**EXERCISE DETAILS**: Output only the lines of the entries that follow, starting at the one with "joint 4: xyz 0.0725" and running down to the one with "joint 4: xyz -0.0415", both included and unchanged.

**DATA**:
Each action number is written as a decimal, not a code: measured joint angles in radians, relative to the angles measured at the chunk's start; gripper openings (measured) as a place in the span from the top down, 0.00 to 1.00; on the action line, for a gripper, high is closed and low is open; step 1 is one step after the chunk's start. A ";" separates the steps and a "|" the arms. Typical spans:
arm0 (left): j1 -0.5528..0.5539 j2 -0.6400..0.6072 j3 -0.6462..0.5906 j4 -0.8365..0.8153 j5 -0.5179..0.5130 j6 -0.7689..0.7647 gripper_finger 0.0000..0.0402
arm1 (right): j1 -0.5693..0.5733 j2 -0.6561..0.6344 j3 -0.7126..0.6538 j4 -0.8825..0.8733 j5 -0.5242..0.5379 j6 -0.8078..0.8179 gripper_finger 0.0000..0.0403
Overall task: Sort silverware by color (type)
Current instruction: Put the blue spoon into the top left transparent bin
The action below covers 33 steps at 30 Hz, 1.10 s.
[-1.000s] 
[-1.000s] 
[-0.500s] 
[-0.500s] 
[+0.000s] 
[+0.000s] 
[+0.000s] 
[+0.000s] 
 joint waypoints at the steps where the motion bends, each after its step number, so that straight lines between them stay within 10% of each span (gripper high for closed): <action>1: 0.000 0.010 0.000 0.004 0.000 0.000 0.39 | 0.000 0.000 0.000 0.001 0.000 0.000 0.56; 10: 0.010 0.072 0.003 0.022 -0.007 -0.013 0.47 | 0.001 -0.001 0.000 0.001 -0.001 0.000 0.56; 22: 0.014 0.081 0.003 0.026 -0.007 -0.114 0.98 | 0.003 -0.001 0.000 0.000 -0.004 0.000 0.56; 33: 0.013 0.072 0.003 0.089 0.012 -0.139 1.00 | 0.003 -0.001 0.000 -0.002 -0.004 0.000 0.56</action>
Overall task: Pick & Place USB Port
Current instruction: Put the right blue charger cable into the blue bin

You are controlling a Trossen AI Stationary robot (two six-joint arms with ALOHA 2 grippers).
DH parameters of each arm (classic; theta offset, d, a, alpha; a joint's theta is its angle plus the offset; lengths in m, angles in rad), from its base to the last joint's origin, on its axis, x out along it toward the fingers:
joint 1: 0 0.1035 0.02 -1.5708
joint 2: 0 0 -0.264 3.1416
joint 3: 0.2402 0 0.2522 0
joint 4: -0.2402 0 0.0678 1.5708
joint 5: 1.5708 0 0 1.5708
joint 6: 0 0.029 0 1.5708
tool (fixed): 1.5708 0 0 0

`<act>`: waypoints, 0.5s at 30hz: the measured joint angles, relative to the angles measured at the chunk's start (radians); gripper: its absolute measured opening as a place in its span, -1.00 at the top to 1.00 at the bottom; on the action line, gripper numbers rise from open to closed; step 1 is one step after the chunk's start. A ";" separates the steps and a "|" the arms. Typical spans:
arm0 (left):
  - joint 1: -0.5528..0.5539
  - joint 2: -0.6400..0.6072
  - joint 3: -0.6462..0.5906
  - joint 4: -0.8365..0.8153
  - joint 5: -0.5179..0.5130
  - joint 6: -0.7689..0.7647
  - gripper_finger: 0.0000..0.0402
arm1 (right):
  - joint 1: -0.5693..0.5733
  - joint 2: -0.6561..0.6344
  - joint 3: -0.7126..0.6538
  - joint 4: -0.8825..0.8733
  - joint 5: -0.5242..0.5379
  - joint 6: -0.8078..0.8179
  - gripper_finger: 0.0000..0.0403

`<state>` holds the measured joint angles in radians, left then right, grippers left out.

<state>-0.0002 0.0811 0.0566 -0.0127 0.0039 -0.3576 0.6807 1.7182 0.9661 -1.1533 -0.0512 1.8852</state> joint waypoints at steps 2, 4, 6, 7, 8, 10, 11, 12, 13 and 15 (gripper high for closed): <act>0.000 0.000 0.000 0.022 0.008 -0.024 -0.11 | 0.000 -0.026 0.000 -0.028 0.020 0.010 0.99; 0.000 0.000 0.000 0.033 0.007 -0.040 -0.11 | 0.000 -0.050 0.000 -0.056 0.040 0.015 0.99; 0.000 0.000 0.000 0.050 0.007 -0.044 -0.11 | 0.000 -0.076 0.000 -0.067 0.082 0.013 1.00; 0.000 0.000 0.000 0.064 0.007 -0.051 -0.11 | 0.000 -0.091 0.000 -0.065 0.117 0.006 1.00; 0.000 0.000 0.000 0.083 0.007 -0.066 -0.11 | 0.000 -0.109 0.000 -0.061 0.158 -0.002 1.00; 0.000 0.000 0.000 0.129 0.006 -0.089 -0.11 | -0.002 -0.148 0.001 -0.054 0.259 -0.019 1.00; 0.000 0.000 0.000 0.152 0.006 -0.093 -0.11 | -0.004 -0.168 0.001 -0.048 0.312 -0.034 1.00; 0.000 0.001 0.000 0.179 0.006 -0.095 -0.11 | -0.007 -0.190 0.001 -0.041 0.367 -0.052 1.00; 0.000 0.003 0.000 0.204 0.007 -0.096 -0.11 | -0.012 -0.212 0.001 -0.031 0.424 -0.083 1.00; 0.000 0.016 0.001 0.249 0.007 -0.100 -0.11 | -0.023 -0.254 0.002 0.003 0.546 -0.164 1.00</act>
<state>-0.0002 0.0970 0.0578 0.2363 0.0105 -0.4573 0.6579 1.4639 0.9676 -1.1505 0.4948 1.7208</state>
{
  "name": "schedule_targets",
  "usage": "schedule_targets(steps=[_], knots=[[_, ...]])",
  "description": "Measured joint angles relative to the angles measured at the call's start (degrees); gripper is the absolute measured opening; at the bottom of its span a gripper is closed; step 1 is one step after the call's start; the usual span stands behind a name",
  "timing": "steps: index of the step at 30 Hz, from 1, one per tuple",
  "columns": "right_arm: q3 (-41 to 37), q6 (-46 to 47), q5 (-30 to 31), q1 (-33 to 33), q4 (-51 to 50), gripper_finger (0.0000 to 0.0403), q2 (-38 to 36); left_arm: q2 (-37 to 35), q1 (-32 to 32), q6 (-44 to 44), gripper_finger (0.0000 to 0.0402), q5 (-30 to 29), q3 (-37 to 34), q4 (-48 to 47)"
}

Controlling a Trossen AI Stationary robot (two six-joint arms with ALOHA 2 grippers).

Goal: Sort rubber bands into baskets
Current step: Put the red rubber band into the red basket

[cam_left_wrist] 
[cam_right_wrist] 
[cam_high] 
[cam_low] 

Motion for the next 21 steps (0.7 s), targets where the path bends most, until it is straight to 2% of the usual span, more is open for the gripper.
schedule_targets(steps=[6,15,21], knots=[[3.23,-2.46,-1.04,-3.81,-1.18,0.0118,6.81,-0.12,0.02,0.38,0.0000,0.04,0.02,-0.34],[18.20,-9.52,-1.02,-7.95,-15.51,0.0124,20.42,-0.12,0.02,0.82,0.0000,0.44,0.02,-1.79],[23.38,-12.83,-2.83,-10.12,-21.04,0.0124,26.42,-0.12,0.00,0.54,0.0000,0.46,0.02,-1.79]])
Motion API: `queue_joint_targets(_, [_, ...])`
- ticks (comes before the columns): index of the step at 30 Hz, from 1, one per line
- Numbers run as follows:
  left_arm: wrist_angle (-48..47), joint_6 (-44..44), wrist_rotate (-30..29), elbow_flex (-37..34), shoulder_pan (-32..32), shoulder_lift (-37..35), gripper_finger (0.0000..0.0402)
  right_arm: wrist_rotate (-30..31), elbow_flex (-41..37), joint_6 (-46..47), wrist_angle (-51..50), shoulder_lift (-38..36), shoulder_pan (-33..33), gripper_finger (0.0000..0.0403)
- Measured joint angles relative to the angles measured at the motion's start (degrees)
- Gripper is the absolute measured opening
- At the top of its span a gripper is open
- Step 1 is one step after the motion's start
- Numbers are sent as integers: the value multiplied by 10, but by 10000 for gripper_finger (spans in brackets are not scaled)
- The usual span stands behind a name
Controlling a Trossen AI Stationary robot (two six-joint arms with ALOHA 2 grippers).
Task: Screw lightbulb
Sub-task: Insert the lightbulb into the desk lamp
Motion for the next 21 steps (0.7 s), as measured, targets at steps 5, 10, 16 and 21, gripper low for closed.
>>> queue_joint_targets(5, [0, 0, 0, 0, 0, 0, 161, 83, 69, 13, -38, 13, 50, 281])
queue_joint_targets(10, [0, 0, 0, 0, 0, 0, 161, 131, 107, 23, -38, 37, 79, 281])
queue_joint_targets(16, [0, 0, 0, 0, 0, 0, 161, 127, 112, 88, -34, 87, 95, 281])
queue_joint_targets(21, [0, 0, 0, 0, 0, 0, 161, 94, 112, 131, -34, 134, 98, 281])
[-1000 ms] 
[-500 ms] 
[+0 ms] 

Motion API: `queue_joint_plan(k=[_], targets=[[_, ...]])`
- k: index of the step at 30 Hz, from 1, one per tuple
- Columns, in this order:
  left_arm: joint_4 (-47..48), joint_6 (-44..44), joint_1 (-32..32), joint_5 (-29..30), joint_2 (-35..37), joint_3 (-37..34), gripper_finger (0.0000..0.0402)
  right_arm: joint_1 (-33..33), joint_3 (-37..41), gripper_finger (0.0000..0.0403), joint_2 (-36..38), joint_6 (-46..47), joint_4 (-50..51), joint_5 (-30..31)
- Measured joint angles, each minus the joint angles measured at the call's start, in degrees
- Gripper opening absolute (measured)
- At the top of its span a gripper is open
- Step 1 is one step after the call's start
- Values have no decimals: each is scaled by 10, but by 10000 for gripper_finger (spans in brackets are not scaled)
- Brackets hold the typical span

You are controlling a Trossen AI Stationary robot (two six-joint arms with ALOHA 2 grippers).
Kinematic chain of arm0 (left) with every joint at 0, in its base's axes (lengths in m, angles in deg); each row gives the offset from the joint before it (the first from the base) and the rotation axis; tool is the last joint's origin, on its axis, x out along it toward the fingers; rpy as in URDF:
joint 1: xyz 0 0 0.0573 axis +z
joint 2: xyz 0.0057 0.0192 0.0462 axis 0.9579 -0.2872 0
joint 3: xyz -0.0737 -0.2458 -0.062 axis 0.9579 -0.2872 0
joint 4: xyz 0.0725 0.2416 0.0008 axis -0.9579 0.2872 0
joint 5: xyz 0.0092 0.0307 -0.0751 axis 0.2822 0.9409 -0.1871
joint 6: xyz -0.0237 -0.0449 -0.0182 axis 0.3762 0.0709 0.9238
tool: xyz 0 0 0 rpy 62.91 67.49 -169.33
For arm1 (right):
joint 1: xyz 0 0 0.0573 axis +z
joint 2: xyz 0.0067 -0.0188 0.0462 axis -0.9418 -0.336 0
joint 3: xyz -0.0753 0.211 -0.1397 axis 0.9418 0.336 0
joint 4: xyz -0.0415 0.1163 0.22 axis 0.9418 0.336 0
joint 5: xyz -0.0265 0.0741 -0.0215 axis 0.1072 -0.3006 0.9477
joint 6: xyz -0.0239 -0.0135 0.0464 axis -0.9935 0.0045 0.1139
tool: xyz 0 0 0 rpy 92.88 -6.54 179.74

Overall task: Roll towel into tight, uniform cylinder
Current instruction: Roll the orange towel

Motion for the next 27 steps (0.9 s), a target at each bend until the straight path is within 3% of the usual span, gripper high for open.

**TASK RESULT**:
joint 4: xyz 0.0725 0.2416 0.0008 axis -0.9579 0.2872 0
joint 5: xyz 0.0092 0.0307 -0.0751 axis 0.2822 0.9409 -0.1871
joint 6: xyz -0.0237 -0.0449 -0.0182 axis 0.3762 0.0709 0.9238
tool: xyz 0 0 0 rpy 62.91 67.49 -169.33
For arm1 (right):
joint 1: xyz 0 0 0.0573 axis +z
joint 2: xyz 0.0067 -0.0188 0.0462 axis -0.9418 -0.336 0
joint 3: xyz -0.0753 0.211 -0.1397 axis 0.9418 0.336 0
joint 4: xyz -0.0415 0.1163 0.22 axis 0.9418 0.336 0

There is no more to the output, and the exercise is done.